Work to complete: Make an exact copy of the listing underneath, skipping each picture.

Provided material:
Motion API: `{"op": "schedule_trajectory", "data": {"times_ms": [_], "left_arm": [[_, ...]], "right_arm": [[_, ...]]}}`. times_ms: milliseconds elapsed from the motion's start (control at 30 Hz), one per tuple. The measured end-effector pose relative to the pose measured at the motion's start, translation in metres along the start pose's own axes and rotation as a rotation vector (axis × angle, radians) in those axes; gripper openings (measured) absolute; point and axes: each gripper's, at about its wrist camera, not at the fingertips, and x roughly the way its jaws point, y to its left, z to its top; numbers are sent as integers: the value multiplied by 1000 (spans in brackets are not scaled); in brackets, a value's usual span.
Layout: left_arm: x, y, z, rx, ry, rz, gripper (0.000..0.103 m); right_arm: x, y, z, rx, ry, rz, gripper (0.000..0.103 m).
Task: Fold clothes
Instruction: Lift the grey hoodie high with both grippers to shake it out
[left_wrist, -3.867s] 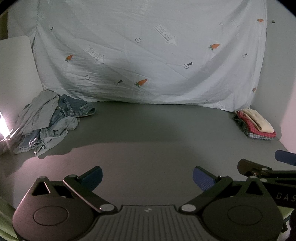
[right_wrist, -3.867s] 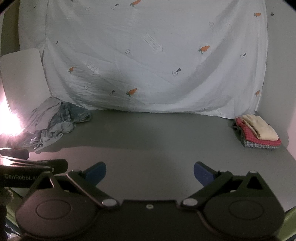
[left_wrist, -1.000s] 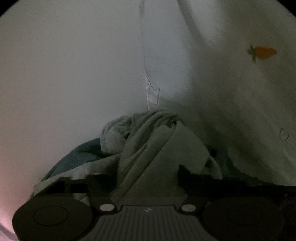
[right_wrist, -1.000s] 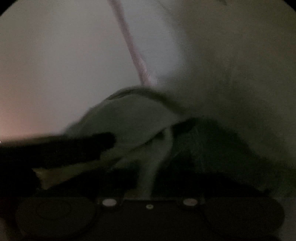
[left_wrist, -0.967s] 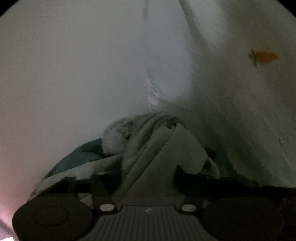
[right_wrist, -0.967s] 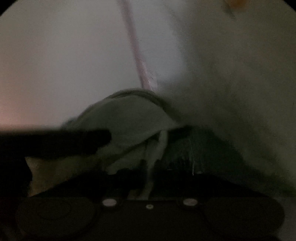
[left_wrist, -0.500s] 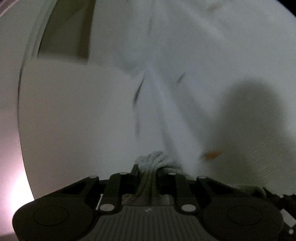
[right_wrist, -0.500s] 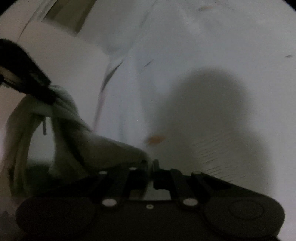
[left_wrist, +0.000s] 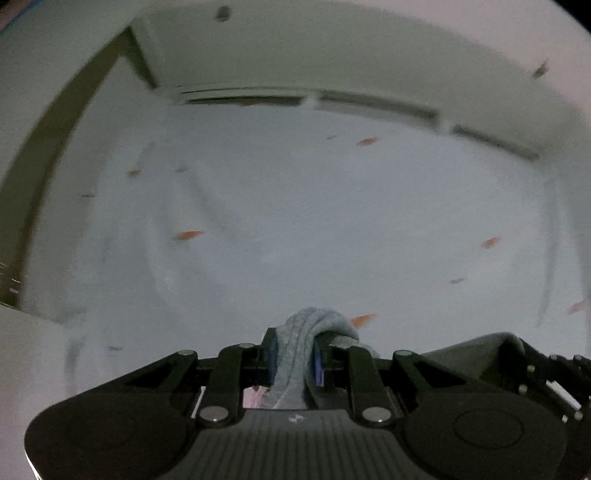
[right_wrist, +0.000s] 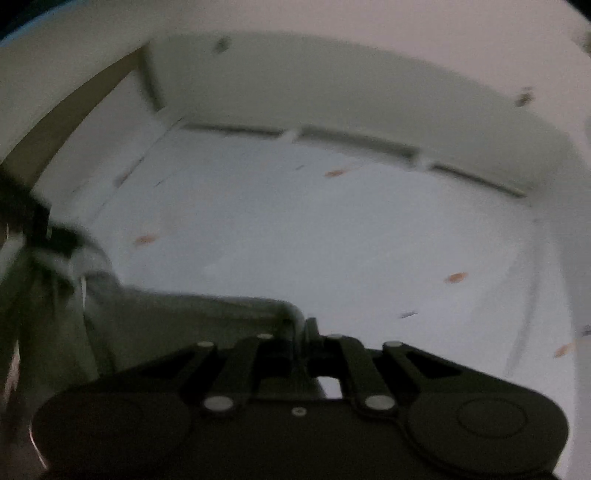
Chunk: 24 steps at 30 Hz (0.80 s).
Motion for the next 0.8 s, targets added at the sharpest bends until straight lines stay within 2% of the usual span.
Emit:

Output for this exercise:
Motion API: `{"op": "schedule_trajectory", "data": {"times_ms": [_], "left_arm": [[_, ...]], "right_arm": [[_, ...]]}}`. times_ms: milliseconds elapsed from the motion's start (control at 30 Hz), one per tuple. The measured end-effector pose relative to the pose measured at the motion's start, translation in metres along the start pose's own axes and rotation as a rotation vector (axis × angle, radians) in those axes; gripper openings (measured) absolute; point and axes: each gripper's, at about its wrist camera, not at the fingertips, and x roughly the way its jaws point, y to its left, z to its top; numbers are sent as integers: the value multiplied by 1000 (spans in brackets are not scaled); in brackets, a value's usual span.
Layout: left_arm: x, y, z, rx, ry, rz, gripper (0.000..0.103 m); right_arm: x, y, z, rx, ry, rz, gripper (0.000..0.103 m).
Task: Fold clothes
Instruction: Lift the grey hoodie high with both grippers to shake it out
[left_wrist, -3.867s] 
[right_wrist, -3.867s] 
[left_wrist, -1.000s] 
[right_wrist, -1.000s] 
[left_wrist, -0.967s] 
[right_wrist, -0.967s] 
[left_wrist, -0.500s] 
[right_wrist, -0.500s] 
[left_wrist, +0.000s] 
[right_wrist, +0.000s] 
Chunk: 24 steps at 30 Hz (0.80 s).
Motion for the next 0.8 s, targets added at the sharpest bends until straight lines stay within 2% of the usual span.
Emit:

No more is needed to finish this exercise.